Fifty years ago on this day, that B-52H rolled off the assembly line at Boeing's plant in Wichita, Kan. and has the notoriety of being the last B-52 ever built. In October 1962, the plane was delivered to the Air Force to Strategic Air Command.
A total of 744 B-52s were built in several different production versions. The B-52H was the last model built. It is the only model still in service today.
Airmen with Minot Air Force Base’s 5th Maintenance Group and currently with the 36th Expeditionary Maintenance Squadron overseas, pose for a May 4 Air Force photo with the B-52 Stratofortress. This aircraft was the last B-52 to roll off the production line 50 years ago.
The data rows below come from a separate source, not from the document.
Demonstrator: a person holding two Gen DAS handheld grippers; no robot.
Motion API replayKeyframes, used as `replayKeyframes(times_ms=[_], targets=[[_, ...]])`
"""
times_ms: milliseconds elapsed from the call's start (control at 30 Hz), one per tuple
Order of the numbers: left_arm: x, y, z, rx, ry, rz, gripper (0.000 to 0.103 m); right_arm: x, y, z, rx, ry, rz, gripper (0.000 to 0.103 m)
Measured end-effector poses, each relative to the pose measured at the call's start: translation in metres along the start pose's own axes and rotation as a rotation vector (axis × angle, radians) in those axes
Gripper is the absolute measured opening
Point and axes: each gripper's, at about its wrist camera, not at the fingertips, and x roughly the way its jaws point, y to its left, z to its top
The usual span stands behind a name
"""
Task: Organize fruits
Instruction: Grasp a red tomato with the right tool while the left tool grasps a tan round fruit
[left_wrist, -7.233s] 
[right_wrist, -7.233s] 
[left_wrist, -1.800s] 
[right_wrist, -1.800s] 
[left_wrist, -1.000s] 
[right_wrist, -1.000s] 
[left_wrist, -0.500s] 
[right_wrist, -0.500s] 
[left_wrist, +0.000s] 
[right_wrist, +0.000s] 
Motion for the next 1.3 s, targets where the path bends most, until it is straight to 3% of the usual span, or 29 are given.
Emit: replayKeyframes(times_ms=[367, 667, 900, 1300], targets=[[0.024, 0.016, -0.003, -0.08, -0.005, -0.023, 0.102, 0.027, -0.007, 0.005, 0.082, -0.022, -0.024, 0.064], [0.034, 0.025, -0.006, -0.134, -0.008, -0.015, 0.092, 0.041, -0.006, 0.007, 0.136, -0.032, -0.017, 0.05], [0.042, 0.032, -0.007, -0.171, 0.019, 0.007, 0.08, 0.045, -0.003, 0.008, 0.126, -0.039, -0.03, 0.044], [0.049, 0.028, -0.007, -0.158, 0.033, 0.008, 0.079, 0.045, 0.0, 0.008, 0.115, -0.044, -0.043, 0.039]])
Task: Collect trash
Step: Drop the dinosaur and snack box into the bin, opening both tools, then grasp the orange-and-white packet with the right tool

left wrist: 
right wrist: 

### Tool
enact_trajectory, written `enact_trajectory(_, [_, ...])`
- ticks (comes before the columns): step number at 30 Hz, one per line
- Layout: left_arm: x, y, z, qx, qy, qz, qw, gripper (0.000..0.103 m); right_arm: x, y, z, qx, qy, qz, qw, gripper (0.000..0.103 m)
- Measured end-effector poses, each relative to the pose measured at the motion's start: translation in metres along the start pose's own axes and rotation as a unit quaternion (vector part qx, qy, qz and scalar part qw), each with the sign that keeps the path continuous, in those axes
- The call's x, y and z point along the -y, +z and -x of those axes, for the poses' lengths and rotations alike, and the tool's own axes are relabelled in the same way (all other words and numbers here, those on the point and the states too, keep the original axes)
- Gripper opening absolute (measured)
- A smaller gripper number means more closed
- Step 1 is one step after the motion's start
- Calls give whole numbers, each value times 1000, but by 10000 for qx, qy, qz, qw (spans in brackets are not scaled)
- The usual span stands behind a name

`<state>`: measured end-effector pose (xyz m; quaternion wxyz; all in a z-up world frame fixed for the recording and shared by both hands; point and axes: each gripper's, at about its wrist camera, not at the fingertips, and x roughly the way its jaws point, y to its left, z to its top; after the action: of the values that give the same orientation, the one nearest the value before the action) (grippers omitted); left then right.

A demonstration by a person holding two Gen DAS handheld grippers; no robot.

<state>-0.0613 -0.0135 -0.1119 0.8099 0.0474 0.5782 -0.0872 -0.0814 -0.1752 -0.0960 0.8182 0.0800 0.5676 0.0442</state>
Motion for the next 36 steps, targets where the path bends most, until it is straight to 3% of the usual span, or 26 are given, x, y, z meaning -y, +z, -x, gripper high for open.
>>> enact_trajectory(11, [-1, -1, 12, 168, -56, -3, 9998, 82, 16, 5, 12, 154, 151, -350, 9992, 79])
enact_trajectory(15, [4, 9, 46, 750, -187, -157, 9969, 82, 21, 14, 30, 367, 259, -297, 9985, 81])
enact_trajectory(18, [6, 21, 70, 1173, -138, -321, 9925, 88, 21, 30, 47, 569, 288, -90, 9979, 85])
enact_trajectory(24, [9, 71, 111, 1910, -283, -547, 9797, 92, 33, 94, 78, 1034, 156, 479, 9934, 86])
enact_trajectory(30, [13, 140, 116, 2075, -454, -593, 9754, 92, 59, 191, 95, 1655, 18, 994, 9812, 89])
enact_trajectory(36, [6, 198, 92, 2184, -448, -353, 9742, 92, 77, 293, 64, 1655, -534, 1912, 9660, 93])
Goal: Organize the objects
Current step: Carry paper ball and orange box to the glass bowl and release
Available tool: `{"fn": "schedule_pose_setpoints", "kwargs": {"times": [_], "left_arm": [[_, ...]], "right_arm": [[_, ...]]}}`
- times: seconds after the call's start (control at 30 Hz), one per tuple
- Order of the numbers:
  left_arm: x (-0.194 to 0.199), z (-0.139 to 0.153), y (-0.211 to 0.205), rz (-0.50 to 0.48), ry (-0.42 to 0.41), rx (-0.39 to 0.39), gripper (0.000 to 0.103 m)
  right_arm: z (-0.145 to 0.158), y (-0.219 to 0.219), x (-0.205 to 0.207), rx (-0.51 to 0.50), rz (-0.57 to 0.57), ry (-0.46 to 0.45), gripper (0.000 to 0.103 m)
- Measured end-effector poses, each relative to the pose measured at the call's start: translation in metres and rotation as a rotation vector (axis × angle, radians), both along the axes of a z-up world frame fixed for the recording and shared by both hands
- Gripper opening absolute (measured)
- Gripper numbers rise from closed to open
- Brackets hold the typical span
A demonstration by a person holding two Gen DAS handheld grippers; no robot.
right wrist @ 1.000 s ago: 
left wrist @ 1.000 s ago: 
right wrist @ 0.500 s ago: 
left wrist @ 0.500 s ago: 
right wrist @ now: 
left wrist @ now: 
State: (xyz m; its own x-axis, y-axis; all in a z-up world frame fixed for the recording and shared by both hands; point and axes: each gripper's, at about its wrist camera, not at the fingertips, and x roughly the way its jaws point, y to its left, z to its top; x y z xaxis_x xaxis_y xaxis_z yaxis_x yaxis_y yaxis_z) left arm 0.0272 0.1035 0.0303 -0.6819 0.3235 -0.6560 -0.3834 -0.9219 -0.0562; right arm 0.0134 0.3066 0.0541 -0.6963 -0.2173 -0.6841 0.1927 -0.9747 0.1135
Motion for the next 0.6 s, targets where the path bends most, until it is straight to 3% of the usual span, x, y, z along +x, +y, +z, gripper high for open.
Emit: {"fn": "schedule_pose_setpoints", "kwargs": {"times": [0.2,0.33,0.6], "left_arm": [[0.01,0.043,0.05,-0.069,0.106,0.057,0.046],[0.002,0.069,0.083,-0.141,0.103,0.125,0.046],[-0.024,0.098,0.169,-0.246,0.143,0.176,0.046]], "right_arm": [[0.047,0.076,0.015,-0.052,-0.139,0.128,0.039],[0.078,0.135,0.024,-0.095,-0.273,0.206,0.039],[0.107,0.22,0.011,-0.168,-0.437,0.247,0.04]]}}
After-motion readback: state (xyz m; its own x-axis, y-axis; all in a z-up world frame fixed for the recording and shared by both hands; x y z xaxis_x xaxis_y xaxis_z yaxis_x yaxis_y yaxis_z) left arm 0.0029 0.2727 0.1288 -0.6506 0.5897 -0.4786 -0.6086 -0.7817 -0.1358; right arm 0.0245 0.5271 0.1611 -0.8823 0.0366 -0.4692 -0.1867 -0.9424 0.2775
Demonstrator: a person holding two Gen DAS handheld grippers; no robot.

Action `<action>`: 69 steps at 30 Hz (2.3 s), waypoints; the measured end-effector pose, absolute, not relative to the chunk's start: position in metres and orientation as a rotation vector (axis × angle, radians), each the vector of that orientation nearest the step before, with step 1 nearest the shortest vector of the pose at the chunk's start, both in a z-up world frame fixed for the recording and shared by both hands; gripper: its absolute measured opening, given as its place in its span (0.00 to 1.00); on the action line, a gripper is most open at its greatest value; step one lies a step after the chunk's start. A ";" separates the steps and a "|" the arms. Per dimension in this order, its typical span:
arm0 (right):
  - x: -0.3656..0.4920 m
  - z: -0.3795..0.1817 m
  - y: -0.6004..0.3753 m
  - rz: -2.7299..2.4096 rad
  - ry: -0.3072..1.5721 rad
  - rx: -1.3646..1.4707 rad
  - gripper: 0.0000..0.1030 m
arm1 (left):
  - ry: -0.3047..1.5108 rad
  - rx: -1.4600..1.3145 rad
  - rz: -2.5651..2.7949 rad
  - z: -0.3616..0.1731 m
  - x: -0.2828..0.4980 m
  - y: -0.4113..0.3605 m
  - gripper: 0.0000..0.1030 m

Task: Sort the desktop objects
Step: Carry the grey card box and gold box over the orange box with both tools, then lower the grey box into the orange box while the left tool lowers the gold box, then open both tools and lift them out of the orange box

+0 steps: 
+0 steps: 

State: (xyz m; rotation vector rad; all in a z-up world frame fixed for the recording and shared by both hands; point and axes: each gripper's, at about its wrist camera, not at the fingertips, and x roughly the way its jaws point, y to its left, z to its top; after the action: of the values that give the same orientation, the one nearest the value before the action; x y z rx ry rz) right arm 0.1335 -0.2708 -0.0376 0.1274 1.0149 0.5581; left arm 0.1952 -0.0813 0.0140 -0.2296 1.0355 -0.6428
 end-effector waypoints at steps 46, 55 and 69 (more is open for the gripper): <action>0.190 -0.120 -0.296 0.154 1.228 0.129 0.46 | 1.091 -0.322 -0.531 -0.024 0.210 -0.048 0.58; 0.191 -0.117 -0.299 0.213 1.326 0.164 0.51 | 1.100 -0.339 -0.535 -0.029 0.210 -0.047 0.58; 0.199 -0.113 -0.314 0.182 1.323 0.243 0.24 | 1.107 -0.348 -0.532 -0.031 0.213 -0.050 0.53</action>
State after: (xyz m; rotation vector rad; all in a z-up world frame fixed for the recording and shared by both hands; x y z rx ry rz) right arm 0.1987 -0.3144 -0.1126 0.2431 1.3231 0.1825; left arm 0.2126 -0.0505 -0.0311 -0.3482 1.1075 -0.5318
Front, from the left are: Senior Airman Darran Woodson, instrument and flight control journeyman, and Senior Airman Dereck Mitchell, weapons loader. Back row, from the left, are: Staff Sgt. Timothy Beamesderfer, crew chief, Tech. Sgt. Roger Phelps, crew chief, section chief, and Master Sgt. Andrew Poole, lead production superintendent, crew chief.
Plane 61-040 continues to fly with the 69th Bomb Squadron, a unit of Minot AFB's 5th Bomb Wing
Currently, the plane is with the 69th squadron overseas, providing continuous bomber presence in the Asia-Pacific region, said 2nd Lt. Jose Davis, acting chief of Public Affairs at the Minot base.
Air Force Global Strike Command is promoting this year as the "Year of the B-52" in commemoration of the first flight on April 15, 1952, of the YB-52, prototype for the B-52. The B-52 has served in every combat operation since Vietnam and continues as a vital part of this nation's defense.
Over the years, Boeing has made major modifications to the B-52 fleet and expect to perform additional improvements to assure the plane will be a viable part of the U.S. bomber fleet well into the century, according to Boeing officials
To commemorate the anniversary of the last B-52 manufactured, the Kansas Aviation Museum in Wichita, Kan., is planning a commemorative event June 22-24 at its facility. For more information visit (www.kansasaviationmuseum.org/).
Early this year Boeing announced it will close its Wichita facility by the end of 2013.
Future aircraft maintenance, modification and support work will be done at the Boeing facility in San Antonio, Boeing officials said. Engineering work will be done at the Boeing facility in Oklahoma City. The work on the KC-46 tanker will be performed in Puget Sound, Wash., but the 24 Kansas suppliers on the program will provide vital elements of the aircraft as originally planned.
The 69th squadron members and planes, including B-52 61-040, will return to Minot AFB in the fall, said Davis.